The MeDuSA method developed in this study is based on such a cellular deconvolution strategy. It utilizes scRNA-seq data from small samples as a reference to estimate the abundances of cells in different states in bulk RNA-seq data. Many previously established cell deconvolution methods, due to limitations in model architecture, could only infer cell-type abundance (such as neutrophils), but were unable to accurately estimate cell-state abundance (such as activated neutrophils). The MeDuSA method employs mixed linear models to fit the transcriptome of individual cells, systematically reducing model residuals and optimizing estimation bias caused by strong correlations between cell states, thus accurately estimating the abundance of cell states. This analysis method, combining scRNA-seq and bulk RNA-seq, overcomes the bottleneck of studying cell states in large-scale biological databases, taking a critical step towards revealing the cell state dynamics behind diseases and their related biological mechanisms.

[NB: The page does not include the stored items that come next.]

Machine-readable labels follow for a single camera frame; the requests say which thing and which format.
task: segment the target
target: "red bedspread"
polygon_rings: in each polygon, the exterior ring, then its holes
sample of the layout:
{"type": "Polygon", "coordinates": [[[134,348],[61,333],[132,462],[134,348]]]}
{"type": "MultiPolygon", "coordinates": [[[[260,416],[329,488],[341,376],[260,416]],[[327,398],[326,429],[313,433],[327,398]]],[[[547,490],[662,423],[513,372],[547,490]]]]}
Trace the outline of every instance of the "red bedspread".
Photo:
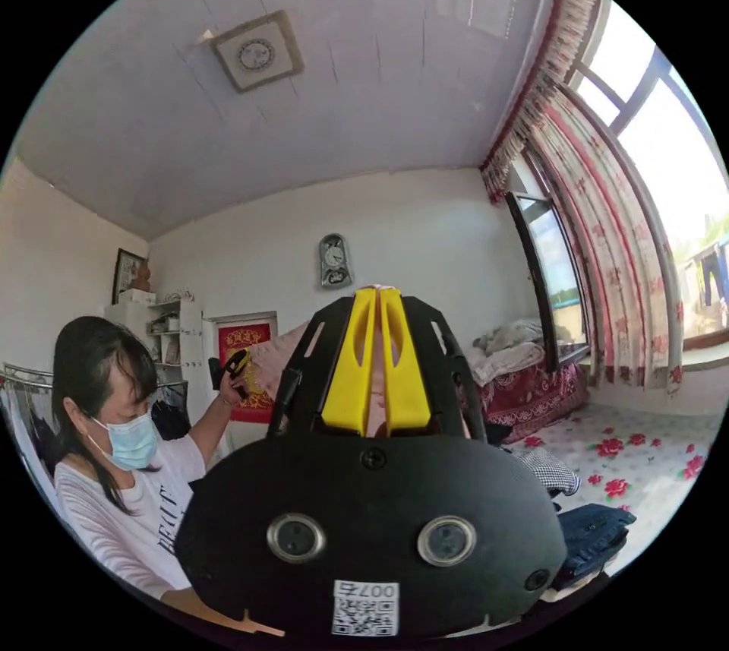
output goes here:
{"type": "Polygon", "coordinates": [[[563,418],[588,399],[587,380],[578,365],[547,374],[544,361],[501,375],[479,391],[488,421],[512,426],[507,444],[563,418]]]}

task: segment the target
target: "woman's hand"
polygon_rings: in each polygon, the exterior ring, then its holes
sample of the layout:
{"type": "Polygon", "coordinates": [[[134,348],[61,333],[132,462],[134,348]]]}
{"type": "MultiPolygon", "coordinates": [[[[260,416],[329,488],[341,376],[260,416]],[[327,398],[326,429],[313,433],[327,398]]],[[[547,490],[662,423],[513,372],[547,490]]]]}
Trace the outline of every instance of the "woman's hand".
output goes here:
{"type": "Polygon", "coordinates": [[[230,406],[237,406],[241,402],[241,395],[236,388],[248,390],[247,380],[243,373],[235,378],[226,370],[220,380],[220,396],[230,406]]]}

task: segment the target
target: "white t-shirt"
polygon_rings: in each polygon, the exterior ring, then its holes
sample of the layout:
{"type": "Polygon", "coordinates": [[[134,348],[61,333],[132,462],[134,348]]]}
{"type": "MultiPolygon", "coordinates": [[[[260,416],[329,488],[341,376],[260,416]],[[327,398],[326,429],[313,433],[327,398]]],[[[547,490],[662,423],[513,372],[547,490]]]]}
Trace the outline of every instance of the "white t-shirt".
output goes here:
{"type": "Polygon", "coordinates": [[[205,475],[200,449],[187,435],[158,440],[150,462],[156,472],[133,471],[134,486],[122,489],[128,516],[94,479],[66,463],[55,468],[55,489],[65,519],[104,567],[158,600],[169,590],[190,587],[173,543],[192,498],[189,482],[205,475]]]}

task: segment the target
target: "floral bedspread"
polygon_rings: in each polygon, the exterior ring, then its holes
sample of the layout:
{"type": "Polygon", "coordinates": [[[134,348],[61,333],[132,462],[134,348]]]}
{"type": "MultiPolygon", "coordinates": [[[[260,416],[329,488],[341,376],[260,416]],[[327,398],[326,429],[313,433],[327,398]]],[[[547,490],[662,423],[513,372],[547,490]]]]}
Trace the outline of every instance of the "floral bedspread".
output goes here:
{"type": "Polygon", "coordinates": [[[628,542],[606,569],[614,574],[640,555],[671,520],[701,472],[721,416],[662,416],[588,405],[515,447],[542,446],[580,475],[563,510],[580,504],[622,507],[636,516],[628,542]]]}

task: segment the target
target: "handheld device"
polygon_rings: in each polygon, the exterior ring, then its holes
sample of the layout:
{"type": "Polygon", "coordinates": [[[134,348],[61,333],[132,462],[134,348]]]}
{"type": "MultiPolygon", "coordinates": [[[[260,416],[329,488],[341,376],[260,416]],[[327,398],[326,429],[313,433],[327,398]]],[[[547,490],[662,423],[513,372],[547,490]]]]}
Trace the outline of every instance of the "handheld device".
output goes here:
{"type": "MultiPolygon", "coordinates": [[[[221,367],[220,360],[217,357],[211,357],[207,361],[207,366],[210,369],[210,380],[213,382],[213,390],[220,390],[220,381],[223,375],[229,372],[234,378],[238,377],[242,372],[248,361],[251,358],[251,353],[247,349],[240,349],[233,354],[227,363],[221,367]]],[[[236,389],[241,400],[245,400],[248,397],[245,389],[239,387],[236,389]]]]}
{"type": "Polygon", "coordinates": [[[313,316],[267,437],[194,483],[175,553],[230,618],[247,608],[289,634],[422,638],[523,615],[566,546],[534,473],[484,439],[443,315],[360,289],[313,316]],[[387,438],[368,438],[378,315],[387,438]]]}

Figure 1. Conceptual diagram of the MeDuSA method

The authors used MeDuSA to perform a detailed analysis of bulk RNA-seq data from esophageal tissues from 710 donors. They found that, compared to normal esophageal tissue, the epithelial cells in the tissues of patients with esophageal tumors tended to be significantly biased towards the basal layer (proliferative layer). This finding aligns with the histological understanding that esophageal tumors mainly originate from the basal layer of the esophagus. The authors also analyzed data from the peripheral blood of 215 donors and found that, compared to healthy donors, the abundance of activated CD8+ T cells in the blood of COVID-19 patients was significantly increased. Furthermore, the abundance of activated CD8+ T cells was positively correlated with the severity of COVID-19 infection. In analyzing data from 507 melanoma patients, the authors found that most of the CD8+ T cells in these patients' tumor tissues were in an exhaustion state, and the proportion of cells in this exhausted state was positively associated with the degree of T cell receptor expansion. Notably, they also discovered a strong association between the exhaustion state of CD8+ T cells and the survival time, as well as the immune treatment response of melanoma patients. These results suggest that the state of CD8+ T cells could serve as an important biomarker, with significant implications for clinical decisions regarding the use of immunotherapy. In addition, by combining whole-genome sequencing data, the authors identified 162 genes with epithelial cell differentiation-dependent expression quantitative trait loci (eQTL), indicating that cell states play an important role in genetic regulation.

The study also outlined potential future research directions, suggesting that as spatial transcriptomics becomes more prevalent, the opportunity will arise to use spatial transcriptomics as a reference to infer the distribution of spatial cell states from bulk RNA-seq data. This research direction will further deepen our understanding of the cell state dynamics behind diseases, thereby opening new avenues for future disease prevention and treatment.

The MeDuSA method has been integrated into a user-friendly analysis software and has been open-sourced at the following link: https://github.com/LeonSong1995/MeDuSA.

This research was supported by the National Natural Science Foundation, Westlake Laboratory, Westlake Education Foundation, and the Research Center for Industries of the Future and High-Performance Computing Center of Westlake University.